• _What to produce_
Once every line holding "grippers" in the listing below has been found, give their number and nothing more.

• _Provided material_

◆ ◆ ◆

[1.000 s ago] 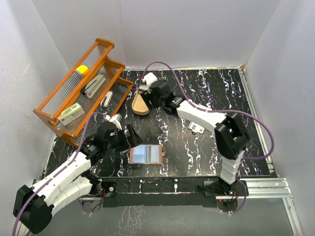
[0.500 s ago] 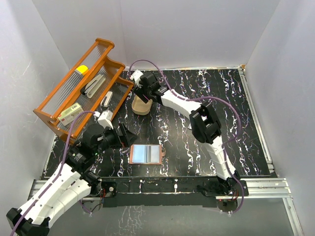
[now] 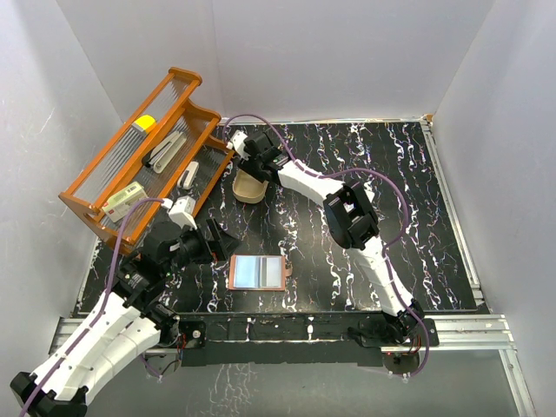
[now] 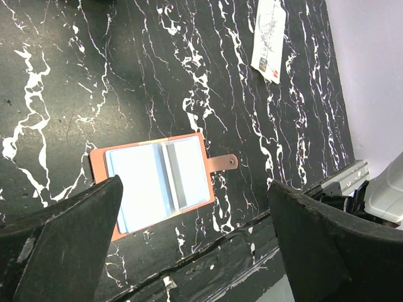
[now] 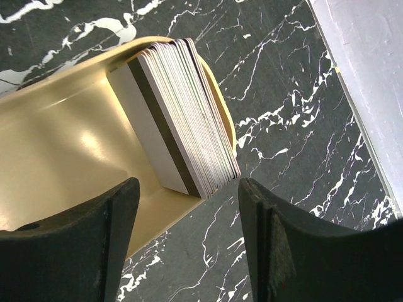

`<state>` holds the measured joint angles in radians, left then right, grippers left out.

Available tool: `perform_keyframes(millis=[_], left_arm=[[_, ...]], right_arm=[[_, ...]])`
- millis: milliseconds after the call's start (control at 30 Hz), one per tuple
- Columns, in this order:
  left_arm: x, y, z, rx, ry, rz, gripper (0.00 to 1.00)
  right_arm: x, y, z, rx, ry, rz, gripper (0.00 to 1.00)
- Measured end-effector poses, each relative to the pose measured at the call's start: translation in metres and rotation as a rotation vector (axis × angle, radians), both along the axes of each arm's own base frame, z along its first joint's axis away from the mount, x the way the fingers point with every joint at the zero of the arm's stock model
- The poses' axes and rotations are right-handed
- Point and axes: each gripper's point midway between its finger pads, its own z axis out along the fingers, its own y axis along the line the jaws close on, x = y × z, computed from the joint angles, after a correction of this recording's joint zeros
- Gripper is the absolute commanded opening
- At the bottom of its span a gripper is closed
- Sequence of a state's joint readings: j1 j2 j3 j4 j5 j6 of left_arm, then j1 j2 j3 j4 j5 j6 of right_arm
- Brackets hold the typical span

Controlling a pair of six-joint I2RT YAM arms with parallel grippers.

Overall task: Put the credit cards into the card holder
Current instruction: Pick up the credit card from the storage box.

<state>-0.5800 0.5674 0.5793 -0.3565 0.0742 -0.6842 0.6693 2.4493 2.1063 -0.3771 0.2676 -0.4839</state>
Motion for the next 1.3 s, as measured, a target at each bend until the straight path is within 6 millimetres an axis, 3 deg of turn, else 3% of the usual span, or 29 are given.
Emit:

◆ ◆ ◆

• _Result of this task_
2